Special spots in the house include two built-in living room benches that allow one to cozy up with a book and feel surrounded by the ocean and a mahogany-topped builtin bar in the living room, which has a sink and wine refrigerator but also serves as an additional display area. The grandchildren have a particular fondness for the television that can rise from the kitchen counter at the touch of a button. They also love the separate area where their toys are, but their favorite space is the owners’ bathroom. It has a shower that forms a small room with its own window, through which one can peer out at the ocean. A soaking tub sits just under another window and can be illuminated by a bell-jar pendant lamp etched with compass roses. The floor here is a basketweave of Ming green and Thassos white marble, while the shower walls have a green marble subway tile with an embedded marble mosaic.
Fiorentino says that part of the strength of the project came from the “unity” of the homeowner’s vision. Despite the many items she owns, her taste is very particular.

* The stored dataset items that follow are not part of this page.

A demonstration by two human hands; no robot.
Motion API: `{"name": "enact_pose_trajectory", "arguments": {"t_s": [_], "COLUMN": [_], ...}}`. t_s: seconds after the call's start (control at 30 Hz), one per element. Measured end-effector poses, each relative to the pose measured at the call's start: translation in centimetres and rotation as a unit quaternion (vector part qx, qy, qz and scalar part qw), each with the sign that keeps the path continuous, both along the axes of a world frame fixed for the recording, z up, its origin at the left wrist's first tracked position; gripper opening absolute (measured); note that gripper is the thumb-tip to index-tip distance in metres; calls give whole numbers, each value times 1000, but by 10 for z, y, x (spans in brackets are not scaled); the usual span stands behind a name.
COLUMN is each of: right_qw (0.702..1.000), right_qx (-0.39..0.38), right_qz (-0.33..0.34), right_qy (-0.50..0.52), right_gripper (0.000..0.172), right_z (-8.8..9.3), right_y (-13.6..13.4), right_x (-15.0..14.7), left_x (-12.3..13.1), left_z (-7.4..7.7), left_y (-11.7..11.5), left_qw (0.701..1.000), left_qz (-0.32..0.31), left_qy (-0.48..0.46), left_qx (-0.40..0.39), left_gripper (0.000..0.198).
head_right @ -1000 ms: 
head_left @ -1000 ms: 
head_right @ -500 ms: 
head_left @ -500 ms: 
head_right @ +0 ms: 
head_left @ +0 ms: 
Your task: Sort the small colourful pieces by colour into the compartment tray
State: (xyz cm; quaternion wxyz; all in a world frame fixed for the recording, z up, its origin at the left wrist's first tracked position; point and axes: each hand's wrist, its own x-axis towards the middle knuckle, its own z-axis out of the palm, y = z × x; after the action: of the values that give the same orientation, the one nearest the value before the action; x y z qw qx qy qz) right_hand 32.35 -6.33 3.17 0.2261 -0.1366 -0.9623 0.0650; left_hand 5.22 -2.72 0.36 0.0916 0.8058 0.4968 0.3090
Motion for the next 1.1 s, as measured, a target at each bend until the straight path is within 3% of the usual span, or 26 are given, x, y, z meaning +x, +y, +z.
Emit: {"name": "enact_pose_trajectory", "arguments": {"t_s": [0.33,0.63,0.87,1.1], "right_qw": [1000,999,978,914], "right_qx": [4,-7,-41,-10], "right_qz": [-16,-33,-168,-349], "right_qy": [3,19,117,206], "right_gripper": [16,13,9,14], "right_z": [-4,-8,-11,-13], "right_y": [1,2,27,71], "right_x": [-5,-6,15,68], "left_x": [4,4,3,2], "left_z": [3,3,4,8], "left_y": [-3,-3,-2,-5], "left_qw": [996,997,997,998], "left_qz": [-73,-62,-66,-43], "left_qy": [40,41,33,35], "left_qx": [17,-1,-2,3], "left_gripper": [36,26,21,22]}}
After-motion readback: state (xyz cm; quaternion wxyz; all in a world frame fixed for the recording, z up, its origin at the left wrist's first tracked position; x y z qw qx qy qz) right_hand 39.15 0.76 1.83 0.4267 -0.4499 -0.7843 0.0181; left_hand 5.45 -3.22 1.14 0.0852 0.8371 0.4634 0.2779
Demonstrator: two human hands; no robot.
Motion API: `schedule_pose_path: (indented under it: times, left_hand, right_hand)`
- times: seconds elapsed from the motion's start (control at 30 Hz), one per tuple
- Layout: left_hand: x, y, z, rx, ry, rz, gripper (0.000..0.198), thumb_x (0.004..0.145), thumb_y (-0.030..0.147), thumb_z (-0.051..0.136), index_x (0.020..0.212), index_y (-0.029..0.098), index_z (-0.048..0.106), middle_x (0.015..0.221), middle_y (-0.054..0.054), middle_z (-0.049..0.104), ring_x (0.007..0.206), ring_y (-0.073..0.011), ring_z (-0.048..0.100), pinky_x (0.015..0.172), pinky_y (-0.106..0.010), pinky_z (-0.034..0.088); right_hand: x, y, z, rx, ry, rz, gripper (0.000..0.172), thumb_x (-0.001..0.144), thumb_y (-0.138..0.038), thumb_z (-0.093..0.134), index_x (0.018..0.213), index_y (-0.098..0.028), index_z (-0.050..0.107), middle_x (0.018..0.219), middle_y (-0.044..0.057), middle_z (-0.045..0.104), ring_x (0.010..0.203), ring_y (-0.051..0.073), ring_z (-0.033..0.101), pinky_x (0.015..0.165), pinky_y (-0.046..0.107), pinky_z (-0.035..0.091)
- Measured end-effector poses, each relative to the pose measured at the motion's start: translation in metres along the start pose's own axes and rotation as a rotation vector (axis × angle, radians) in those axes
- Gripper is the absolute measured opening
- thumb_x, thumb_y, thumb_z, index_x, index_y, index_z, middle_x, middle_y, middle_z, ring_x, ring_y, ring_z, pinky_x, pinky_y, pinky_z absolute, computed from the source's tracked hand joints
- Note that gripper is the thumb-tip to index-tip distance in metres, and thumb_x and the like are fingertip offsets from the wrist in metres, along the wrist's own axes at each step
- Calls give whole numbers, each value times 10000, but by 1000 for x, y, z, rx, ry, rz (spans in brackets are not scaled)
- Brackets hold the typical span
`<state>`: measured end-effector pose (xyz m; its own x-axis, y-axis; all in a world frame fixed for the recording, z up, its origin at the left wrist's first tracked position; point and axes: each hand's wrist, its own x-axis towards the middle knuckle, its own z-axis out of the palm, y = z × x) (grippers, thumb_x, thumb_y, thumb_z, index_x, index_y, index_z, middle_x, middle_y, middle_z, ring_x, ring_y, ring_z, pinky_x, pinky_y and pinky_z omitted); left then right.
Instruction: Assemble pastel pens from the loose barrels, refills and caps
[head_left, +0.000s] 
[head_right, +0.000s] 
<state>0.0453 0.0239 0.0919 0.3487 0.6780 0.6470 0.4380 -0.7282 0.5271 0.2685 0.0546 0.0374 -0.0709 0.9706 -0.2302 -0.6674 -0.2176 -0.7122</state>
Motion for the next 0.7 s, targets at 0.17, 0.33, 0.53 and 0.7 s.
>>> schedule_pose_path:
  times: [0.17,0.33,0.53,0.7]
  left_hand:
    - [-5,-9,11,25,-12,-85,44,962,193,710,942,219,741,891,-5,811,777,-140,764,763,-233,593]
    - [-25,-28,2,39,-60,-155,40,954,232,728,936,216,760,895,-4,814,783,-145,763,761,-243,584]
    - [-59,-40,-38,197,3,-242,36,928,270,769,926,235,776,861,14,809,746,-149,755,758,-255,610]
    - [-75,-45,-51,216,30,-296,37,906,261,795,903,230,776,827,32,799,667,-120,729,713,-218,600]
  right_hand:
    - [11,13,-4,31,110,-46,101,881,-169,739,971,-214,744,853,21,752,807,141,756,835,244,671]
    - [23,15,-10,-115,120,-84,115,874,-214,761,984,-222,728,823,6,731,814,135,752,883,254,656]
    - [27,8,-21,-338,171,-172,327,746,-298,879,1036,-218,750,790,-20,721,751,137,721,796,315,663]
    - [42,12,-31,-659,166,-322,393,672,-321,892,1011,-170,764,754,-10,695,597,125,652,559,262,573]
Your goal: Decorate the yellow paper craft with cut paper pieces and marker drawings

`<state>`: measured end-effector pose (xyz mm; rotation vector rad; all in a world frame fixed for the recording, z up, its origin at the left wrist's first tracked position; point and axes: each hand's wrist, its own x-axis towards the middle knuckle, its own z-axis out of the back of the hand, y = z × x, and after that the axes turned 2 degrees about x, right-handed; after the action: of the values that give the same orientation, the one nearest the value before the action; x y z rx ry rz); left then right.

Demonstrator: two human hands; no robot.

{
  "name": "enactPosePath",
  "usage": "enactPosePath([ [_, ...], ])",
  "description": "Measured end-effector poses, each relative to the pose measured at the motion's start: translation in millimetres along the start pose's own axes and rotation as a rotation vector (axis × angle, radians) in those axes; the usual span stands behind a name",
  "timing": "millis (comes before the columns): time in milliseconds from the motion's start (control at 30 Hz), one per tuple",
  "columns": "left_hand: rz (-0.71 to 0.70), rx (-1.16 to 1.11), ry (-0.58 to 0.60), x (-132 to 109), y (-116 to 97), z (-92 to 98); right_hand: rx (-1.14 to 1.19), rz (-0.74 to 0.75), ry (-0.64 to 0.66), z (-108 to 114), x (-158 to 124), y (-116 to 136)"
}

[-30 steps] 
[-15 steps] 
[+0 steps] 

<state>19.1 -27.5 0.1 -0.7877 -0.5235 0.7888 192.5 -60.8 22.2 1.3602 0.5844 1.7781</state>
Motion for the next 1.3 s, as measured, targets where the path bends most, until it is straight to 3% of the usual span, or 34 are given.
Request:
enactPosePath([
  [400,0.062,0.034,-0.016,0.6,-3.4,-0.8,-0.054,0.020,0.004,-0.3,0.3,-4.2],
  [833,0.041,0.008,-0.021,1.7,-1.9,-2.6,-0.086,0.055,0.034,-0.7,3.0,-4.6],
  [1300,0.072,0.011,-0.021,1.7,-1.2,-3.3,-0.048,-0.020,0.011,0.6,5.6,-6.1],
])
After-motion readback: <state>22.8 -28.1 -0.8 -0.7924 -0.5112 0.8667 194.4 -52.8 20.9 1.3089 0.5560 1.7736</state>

This, too, can be seen in her custom closet with its shoe racks, purse cubbies, and clothes racks (which have pull-down bars so higher rods can be lowered). There’s abundance here but focus as well. (She is clearly a lover of basic black with bright colors.) The first thing Fiorentino told me about the homeowner was that she is always immaculately turned out. The same might be said about her house. On the day I visit, it’s put together, sophisticated, vibrant, and full of beautiful arrangements of fresh flowers, as if the house, like its owner, takes every day as a good reason to dress up.